Download or read book Catching Homelessness written by Josephine Ensign and published by . This book was released on 2016 with total page 0 pages. Available in PDF, EPUB and Kindle. Book excerpt: Catching Homelessness is the compelling true story of a nurse's work with--and young adult passage through--homelessness.

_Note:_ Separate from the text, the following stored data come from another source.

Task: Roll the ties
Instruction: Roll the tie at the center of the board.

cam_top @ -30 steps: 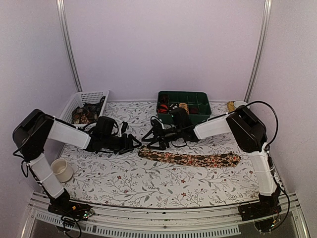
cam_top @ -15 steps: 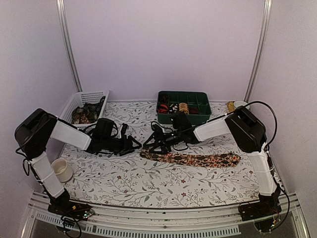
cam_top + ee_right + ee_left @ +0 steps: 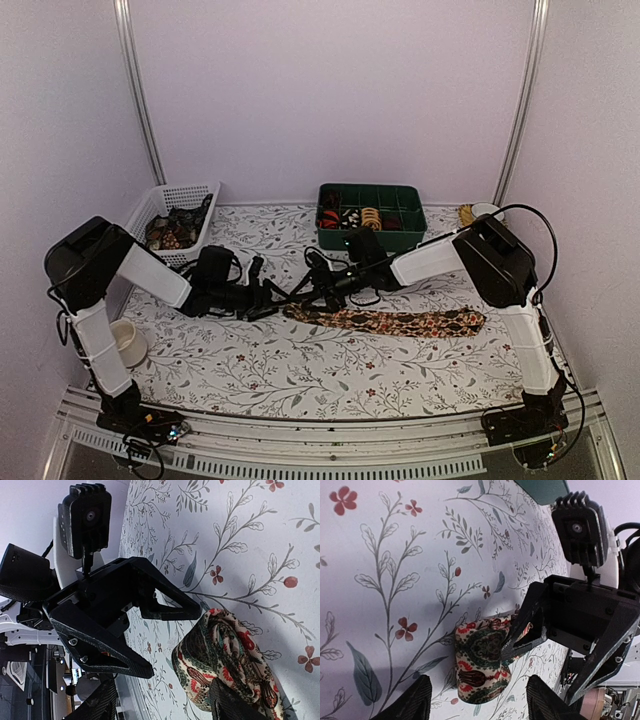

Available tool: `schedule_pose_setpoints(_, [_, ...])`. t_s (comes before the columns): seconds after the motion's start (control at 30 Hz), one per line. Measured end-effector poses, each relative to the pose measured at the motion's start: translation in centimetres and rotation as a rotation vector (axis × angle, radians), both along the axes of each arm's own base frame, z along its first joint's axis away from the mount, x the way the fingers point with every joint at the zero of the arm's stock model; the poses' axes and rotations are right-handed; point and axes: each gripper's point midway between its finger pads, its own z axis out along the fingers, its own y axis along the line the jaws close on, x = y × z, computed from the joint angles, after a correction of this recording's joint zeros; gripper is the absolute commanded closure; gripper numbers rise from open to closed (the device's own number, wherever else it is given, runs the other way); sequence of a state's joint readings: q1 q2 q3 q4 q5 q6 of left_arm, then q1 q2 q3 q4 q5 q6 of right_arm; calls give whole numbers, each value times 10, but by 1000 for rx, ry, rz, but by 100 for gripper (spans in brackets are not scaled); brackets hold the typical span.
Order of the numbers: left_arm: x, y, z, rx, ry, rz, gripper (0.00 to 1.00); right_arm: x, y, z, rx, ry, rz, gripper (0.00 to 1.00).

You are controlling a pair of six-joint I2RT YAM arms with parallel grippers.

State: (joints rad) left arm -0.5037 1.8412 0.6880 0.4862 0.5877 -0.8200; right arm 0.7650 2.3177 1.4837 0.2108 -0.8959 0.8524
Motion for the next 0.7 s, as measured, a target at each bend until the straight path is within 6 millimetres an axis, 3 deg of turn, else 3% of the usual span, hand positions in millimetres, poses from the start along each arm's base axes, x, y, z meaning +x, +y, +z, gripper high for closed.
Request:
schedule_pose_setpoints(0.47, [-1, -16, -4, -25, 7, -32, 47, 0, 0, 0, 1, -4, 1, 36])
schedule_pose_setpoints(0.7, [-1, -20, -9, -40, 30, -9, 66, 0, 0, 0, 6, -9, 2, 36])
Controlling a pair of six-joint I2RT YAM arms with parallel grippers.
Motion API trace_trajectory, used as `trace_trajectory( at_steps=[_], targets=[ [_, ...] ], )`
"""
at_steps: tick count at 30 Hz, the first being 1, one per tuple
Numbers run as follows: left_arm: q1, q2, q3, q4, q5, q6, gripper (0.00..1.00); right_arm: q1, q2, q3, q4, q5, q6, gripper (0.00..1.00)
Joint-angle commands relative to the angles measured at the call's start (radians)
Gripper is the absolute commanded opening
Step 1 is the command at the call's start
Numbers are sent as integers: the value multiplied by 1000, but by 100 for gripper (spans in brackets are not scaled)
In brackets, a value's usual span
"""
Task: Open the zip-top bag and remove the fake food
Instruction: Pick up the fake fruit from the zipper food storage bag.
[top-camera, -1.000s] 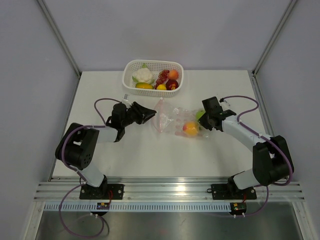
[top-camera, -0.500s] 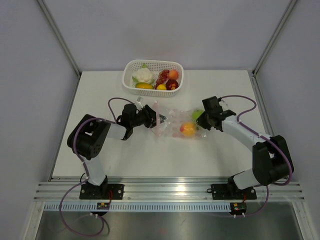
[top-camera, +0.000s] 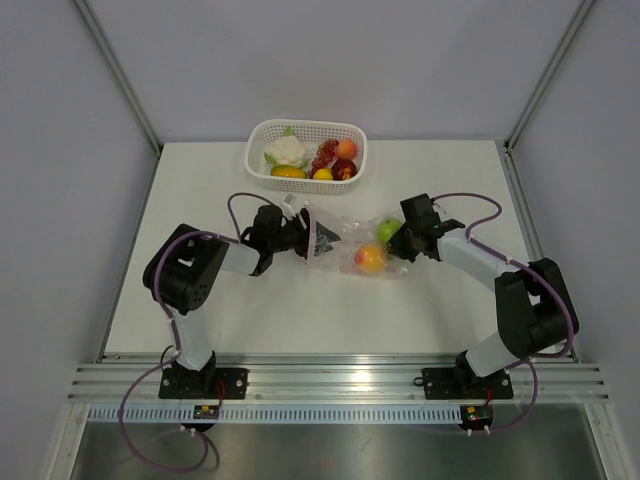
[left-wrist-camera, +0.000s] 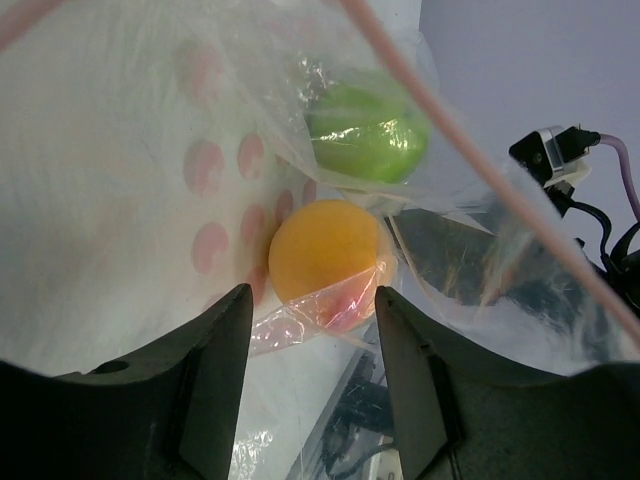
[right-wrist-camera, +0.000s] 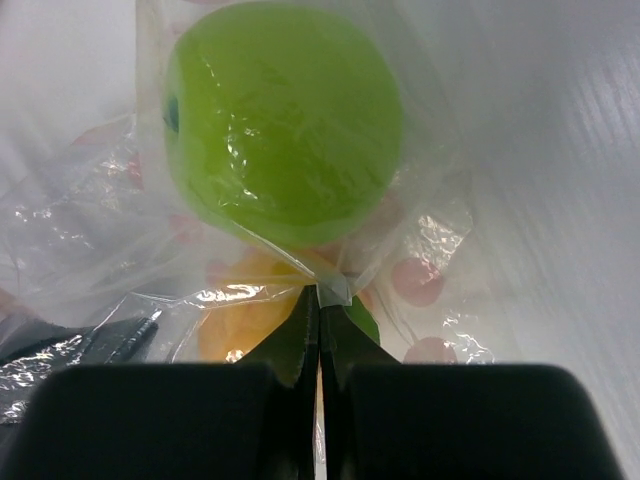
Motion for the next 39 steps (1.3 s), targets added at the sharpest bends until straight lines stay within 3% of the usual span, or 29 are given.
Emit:
trace_trajectory(
  at_steps=[1,9,13,16,19,21,24,39],
  targets=[
    [-29,34,59,-11,39,29,55,-3,14,1,35,-32,-8,0],
    [-52,85,100,-20,76,29,55,-12,53,5,141,-67,-30,0],
    [-55,86,102,-20,76,32,55,-23,74,48,109,-67,-73,0],
    [-57,86,105,-14,79,32,55,-21,-4,24,129,-67,-93,19],
    [-58,86,102,-13,77,32,55,-21,-96,-28,144,-50,-98,30],
    [-58,88,103,-11,76,31,55,-20,-127,-54,144,-52,-98,54],
    [-60,86,103,0,79,29,55,-18,-159,-70,142,-67,-95,66],
    [-60,88,86,62,67,19,55,59,-219,-88,98,-122,-106,62]
  ],
)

Book Catching Homelessness

Download or read book Catching Homelessness written by Josephine Ensign and published by She Writes Press. This book was released on 2016-08-09 with total page 231 pages. Available in PDF, EPUB and Kindle. Book excerpt: At the beginning of the homelessness epidemic in the 1980s, Josephine Ensign was a young, white, Southern, Christian wife, mother, and nurse running a new medical clinic for the homeless in the heart of the South. Through her work and intense relationships with patients and co-workers, her worldview was shattered, and after losing her job, family, and house, she became homeless herself. She reconstructed her life with altered views on homelessness—and on the health care system. In Catching Homelessness, Ensign reflects on how this work has changed her and how her work has changed through the experience of being homeless—providing a piercing look at the homelessness industry, nursing, and our country’s health care safety net.

Book Skid Road

    Book Details:
  • Author : Josephine Ensign
  • Publisher : JHU Press
  • Release : 2021-08-03
  • ISBN : 142144013X
  • Pages : 311 pages

Download or read book Skid Road written by Josephine Ensign and published by JHU Press. This book was released on 2021-08-03 with total page 311 pages. Available in PDF, EPUB and Kindle. Book excerpt: Brother's Keeper -- Skid Road -- The Sisters -- Ark of Refuge -- Shacktown -- Threshold -- State of Emergency -- Epilogue.

Book Skid Road

    Book Details:
  • Author : Josephine Ensign
  • Publisher : JHU Press
  • Release : 2021-08-03
  • ISBN : 142144013X
  • Pages : 311 pages

Download or read book Skid Road written by Josephine Ensign and published by JHU Press. This book was released on 2021-08-03 with total page 311 pages. Available in PDF, EPUB and Kindle. Book excerpt: Brother's Keeper -- Skid Road -- The Sisters -- Ark of Refuge -- Shacktown -- Threshold -- State of Emergency -- Epilogue.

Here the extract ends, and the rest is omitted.